* Work required *
Go through the entries, filter for the word "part", and copy every line that has it.

Stored entries
..........

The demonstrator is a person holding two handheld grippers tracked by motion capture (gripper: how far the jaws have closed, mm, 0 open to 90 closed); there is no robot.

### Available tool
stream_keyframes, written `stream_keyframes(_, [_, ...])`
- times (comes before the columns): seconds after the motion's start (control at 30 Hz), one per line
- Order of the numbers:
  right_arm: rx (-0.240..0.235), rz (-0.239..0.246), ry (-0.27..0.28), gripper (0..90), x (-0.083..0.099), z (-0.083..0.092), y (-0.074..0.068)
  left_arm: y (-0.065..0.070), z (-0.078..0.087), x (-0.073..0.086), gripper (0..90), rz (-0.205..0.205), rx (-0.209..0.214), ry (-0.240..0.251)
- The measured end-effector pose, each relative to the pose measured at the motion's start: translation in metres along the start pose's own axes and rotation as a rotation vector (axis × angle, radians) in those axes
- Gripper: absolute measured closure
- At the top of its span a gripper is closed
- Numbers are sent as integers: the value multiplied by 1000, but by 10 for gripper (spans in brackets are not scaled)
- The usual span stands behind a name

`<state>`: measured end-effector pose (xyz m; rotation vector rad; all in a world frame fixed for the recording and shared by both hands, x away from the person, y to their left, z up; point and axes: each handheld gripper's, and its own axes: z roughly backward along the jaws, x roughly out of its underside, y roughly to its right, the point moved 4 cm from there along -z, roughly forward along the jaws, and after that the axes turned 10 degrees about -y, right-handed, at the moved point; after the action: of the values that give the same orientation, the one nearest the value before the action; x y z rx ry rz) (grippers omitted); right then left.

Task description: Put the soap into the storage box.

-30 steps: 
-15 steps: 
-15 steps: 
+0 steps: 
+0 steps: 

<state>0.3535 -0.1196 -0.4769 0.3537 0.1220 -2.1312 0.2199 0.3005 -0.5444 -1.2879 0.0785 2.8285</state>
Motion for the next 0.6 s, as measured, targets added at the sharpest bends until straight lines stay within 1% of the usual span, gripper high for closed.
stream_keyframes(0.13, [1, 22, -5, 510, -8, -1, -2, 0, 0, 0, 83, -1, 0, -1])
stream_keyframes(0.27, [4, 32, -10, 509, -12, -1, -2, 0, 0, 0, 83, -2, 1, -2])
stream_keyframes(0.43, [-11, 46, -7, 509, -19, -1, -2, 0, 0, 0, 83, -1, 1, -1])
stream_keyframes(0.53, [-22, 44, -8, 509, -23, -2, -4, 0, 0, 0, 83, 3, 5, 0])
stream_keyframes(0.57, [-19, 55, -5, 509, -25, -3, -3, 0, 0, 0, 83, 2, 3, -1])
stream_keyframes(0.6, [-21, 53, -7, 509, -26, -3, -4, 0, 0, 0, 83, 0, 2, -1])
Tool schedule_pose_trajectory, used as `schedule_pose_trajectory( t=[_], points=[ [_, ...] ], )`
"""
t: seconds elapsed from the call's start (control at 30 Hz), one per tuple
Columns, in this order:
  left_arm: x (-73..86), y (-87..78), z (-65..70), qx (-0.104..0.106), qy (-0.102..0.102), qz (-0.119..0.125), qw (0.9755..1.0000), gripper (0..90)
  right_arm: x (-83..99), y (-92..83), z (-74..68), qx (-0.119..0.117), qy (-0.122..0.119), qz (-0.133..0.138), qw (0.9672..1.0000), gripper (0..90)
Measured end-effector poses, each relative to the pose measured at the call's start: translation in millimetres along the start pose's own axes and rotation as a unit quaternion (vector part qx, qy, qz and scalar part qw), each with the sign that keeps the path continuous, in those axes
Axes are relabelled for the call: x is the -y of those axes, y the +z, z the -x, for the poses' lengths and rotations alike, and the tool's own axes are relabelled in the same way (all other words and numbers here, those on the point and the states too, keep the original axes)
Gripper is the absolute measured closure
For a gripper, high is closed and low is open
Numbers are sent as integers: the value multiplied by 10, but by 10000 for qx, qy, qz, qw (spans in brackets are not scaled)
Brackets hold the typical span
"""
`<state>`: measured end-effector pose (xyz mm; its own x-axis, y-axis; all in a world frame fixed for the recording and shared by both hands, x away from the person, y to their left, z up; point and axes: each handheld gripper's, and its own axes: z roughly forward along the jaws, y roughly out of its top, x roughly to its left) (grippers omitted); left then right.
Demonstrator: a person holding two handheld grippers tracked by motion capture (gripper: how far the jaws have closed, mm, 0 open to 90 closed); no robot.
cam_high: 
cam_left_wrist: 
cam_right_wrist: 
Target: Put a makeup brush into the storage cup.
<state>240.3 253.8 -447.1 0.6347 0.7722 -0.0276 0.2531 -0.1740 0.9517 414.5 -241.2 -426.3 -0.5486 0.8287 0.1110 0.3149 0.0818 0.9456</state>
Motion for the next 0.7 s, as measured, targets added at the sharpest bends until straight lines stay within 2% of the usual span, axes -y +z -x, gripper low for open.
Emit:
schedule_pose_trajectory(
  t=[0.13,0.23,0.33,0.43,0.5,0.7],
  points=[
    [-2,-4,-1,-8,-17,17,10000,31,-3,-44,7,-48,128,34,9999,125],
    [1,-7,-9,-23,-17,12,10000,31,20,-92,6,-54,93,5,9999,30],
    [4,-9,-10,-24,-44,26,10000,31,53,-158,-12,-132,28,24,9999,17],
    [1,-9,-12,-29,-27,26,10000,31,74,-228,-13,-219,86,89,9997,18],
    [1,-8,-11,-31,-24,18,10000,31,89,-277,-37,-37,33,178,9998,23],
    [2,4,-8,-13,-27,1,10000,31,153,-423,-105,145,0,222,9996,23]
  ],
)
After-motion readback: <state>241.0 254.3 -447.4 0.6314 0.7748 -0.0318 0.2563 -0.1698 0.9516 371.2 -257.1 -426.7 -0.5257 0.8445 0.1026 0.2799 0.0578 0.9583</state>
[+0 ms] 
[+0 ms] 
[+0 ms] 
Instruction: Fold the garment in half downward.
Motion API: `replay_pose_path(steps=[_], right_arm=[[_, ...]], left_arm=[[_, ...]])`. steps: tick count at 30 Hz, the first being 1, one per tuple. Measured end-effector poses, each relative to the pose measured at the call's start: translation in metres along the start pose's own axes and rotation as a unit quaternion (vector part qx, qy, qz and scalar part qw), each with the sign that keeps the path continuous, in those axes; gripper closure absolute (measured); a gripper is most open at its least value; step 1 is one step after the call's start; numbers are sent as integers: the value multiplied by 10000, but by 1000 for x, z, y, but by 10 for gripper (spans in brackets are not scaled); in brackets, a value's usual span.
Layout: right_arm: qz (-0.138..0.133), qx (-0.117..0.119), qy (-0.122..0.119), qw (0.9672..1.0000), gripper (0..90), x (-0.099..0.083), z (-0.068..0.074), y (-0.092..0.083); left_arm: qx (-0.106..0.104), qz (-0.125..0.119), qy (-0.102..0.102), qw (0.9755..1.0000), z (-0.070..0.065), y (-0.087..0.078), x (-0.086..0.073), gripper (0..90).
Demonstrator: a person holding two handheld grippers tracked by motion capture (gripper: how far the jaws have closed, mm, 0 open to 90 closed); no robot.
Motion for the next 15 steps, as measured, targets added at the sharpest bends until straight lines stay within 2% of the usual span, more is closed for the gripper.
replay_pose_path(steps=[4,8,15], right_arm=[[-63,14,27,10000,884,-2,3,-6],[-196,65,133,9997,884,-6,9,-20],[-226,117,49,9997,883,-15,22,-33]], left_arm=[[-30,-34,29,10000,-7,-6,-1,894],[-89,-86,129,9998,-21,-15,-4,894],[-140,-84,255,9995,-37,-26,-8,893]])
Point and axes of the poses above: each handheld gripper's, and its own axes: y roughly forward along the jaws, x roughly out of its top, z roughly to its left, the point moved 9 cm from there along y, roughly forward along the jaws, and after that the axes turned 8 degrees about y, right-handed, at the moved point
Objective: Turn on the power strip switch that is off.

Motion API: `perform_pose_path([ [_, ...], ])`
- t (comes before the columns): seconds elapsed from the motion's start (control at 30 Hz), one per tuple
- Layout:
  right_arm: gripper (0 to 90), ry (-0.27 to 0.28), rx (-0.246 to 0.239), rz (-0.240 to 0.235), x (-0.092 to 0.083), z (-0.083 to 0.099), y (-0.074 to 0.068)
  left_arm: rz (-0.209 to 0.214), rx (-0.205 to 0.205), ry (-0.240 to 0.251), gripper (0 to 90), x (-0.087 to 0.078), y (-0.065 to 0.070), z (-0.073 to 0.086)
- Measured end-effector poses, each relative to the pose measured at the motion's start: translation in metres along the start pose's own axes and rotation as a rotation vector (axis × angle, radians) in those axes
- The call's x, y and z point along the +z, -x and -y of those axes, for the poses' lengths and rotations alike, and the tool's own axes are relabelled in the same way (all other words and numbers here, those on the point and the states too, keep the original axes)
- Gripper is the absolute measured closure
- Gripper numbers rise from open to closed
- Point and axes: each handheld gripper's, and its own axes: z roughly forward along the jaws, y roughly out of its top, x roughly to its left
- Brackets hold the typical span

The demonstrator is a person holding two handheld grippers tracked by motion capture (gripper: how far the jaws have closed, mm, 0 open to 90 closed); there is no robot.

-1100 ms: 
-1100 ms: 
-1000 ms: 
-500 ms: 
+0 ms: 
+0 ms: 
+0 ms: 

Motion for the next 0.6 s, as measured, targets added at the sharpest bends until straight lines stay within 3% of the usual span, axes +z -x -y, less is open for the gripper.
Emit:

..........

* Output below *
Measured end-effector poses, each relative to the pose measured at the call's start: translation in millimetres along the start pose's own axes and rotation as a unit quaternion (vector part qx, qy, qz and scalar part qw), each with the sign that keeps the path continuous, in those axes
Motion API: `replay_pose_path(steps=[_], right_arm=[[_, ...]], left_arm=[[_, ...]])`. steps: tick count at 30 Hz, the first being 1, one per tuple. Measured end-effector poses, each relative to the pose measured at the call's start: translation in metres along the start pose's own axes and rotation as a unit quaternion (vector part qx, qy, qz and scalar part qw), each with the sign that keeps the path continuous, in those axes; gripper closure absolute (measured); a gripper is most open at its least value; step 1 is one step after the call's start; numbers are sent as integers: the value multiplied by 10000, but by 1000 for x, z, y, but by 10 for gripper (spans in brackets are not scaled); in brackets, a value's usual span.

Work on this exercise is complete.